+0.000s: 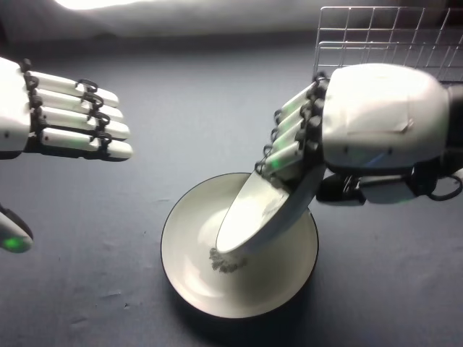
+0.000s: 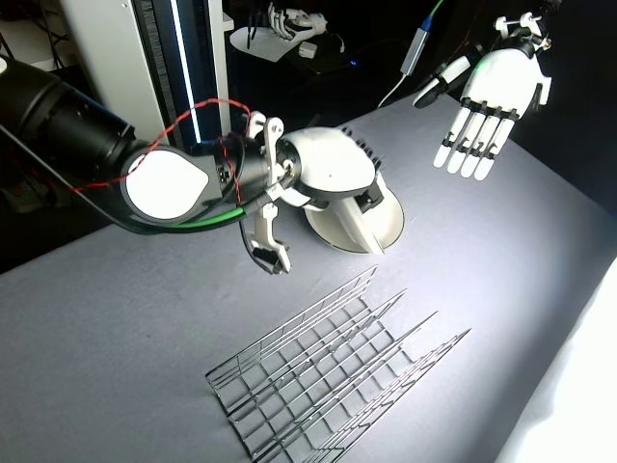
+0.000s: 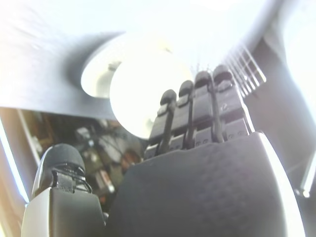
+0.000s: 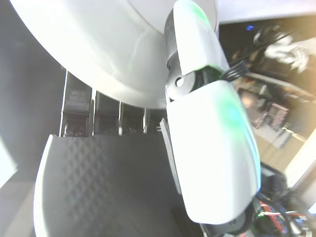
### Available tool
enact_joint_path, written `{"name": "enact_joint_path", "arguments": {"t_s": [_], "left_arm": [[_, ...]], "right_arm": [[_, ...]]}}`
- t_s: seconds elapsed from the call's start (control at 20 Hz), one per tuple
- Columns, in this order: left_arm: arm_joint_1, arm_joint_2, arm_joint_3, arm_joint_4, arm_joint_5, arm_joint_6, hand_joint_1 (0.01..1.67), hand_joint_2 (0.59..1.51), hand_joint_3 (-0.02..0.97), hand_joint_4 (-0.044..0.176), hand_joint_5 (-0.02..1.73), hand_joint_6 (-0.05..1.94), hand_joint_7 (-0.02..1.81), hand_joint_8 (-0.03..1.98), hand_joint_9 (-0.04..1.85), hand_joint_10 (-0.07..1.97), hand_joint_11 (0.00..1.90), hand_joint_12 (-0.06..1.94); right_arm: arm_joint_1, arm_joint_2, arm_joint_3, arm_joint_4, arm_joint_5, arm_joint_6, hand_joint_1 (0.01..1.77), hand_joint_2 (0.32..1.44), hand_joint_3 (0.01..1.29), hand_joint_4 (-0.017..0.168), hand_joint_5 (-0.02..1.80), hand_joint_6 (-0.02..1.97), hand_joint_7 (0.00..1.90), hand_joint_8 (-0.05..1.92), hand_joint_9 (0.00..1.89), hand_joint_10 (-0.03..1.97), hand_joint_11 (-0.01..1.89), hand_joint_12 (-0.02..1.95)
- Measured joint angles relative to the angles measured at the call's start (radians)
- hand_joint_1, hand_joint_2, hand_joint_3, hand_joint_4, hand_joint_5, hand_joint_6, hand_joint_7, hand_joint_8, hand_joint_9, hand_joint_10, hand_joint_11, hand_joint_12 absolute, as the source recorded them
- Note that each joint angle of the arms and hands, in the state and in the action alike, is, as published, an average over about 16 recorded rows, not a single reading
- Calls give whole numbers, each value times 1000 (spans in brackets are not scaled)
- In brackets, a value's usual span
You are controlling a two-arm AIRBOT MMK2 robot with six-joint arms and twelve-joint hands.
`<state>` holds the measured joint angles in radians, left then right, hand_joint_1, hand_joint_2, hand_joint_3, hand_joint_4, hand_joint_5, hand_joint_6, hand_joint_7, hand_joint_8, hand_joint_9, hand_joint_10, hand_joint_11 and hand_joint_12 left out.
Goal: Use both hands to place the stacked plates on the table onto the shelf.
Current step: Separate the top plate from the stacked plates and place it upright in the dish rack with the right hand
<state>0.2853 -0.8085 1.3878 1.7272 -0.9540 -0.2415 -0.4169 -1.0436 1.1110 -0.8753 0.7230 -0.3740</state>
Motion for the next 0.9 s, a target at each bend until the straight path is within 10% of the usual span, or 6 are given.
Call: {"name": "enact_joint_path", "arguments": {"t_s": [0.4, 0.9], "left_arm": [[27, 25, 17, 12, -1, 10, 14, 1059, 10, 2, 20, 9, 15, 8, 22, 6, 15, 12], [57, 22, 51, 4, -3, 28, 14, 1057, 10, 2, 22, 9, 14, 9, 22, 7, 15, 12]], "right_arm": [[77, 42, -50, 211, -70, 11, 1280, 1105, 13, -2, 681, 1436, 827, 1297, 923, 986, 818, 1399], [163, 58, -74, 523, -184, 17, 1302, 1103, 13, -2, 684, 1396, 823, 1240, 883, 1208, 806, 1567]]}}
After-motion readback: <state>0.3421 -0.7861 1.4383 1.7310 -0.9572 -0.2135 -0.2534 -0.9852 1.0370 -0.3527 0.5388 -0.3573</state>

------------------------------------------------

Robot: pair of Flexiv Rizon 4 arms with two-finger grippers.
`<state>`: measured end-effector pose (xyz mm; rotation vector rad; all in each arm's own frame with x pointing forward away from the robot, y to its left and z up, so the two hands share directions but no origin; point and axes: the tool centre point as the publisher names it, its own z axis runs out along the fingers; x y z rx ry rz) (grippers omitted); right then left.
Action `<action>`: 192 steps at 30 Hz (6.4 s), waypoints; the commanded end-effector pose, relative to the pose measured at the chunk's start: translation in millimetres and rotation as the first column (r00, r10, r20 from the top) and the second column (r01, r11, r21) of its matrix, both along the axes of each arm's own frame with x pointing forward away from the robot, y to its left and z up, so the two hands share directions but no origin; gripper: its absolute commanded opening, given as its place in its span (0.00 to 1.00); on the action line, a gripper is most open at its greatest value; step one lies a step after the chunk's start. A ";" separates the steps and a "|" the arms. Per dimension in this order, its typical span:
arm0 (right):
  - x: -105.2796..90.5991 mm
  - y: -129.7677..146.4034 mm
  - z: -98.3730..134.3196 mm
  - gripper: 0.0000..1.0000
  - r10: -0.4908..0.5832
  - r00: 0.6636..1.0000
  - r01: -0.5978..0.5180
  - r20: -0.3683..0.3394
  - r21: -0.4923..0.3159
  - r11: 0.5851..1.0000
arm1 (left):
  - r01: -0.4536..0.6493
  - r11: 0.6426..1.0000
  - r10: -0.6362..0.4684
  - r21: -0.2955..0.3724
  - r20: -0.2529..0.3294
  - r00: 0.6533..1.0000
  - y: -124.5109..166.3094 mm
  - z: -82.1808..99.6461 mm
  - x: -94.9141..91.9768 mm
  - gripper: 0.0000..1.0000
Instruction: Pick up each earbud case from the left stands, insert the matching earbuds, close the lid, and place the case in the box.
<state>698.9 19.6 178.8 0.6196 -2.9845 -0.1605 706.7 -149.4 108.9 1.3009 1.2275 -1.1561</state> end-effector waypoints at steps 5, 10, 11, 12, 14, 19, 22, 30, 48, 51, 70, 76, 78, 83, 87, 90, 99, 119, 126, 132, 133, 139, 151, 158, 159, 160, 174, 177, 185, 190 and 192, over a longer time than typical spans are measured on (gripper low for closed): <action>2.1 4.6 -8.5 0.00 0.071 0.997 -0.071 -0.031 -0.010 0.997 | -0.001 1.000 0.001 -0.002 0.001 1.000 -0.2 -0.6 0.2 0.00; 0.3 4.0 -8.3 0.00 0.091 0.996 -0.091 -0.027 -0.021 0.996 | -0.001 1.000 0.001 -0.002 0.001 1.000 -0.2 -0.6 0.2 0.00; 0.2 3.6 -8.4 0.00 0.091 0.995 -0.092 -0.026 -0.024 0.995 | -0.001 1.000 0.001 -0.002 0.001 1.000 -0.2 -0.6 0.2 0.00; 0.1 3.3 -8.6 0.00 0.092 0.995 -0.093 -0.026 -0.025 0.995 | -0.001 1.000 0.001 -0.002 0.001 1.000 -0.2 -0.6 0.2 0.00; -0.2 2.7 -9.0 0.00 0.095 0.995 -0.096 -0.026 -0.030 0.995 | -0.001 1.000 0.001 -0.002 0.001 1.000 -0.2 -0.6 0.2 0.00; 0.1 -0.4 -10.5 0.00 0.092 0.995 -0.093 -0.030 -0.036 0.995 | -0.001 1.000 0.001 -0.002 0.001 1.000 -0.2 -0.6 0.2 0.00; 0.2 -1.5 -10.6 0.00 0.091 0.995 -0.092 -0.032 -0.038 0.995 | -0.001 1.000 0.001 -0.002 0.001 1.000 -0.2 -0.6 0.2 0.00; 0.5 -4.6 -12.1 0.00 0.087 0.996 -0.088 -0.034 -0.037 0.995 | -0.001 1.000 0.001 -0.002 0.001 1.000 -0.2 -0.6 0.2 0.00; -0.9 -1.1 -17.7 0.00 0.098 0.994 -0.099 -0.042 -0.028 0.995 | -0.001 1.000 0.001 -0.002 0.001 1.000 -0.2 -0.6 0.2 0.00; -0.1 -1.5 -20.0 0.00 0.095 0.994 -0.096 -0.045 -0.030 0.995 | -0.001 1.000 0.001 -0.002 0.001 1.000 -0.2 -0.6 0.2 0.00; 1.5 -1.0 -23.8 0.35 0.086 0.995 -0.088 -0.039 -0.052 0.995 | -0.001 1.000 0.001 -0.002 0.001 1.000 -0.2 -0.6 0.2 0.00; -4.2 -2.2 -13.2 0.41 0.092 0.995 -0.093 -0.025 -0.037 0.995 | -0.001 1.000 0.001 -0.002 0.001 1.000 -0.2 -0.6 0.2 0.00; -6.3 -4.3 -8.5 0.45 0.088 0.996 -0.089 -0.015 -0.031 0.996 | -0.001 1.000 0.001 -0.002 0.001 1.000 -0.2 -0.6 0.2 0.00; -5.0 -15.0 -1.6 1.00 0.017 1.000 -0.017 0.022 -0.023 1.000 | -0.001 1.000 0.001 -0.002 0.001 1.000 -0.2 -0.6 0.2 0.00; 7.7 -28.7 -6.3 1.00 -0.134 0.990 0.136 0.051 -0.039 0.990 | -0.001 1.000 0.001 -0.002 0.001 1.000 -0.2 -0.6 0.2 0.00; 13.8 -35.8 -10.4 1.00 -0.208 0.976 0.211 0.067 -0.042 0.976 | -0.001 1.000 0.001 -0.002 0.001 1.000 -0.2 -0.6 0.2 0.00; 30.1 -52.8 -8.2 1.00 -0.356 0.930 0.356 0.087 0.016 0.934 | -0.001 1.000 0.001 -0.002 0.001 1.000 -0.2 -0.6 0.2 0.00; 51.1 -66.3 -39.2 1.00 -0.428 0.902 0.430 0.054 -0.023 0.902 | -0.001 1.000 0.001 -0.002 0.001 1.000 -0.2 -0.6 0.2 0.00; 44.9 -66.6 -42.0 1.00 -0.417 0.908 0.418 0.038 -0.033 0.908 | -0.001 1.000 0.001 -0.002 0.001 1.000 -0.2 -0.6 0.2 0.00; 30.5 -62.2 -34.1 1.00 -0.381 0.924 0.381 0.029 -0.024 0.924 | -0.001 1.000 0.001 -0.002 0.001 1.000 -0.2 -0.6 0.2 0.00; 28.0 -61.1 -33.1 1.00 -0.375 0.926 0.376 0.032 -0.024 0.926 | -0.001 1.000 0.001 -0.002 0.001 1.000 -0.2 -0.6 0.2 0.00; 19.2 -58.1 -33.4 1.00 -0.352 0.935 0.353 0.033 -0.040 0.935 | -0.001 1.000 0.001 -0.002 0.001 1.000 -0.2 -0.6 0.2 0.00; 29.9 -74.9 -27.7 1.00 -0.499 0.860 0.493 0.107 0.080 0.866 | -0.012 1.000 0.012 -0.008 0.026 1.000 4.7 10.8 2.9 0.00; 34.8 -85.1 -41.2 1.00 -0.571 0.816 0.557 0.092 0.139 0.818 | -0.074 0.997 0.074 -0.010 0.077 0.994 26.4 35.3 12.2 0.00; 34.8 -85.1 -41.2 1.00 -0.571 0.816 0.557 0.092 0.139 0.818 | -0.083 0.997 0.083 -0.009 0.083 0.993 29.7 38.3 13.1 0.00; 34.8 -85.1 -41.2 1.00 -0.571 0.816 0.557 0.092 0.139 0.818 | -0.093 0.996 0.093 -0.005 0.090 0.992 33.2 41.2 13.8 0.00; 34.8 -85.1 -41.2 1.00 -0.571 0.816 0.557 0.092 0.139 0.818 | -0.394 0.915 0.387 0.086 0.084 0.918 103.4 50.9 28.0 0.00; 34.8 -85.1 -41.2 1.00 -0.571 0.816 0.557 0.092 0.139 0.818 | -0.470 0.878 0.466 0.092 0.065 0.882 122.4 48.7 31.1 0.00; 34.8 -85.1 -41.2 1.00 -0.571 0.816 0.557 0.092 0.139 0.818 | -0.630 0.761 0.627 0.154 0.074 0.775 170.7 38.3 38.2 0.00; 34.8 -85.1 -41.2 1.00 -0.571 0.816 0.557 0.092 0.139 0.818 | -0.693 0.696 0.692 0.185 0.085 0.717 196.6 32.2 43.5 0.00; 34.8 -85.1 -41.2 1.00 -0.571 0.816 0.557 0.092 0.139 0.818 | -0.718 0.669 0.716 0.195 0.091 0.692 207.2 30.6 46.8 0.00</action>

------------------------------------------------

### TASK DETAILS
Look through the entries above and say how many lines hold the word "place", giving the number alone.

### WRITTEN ANSWER
4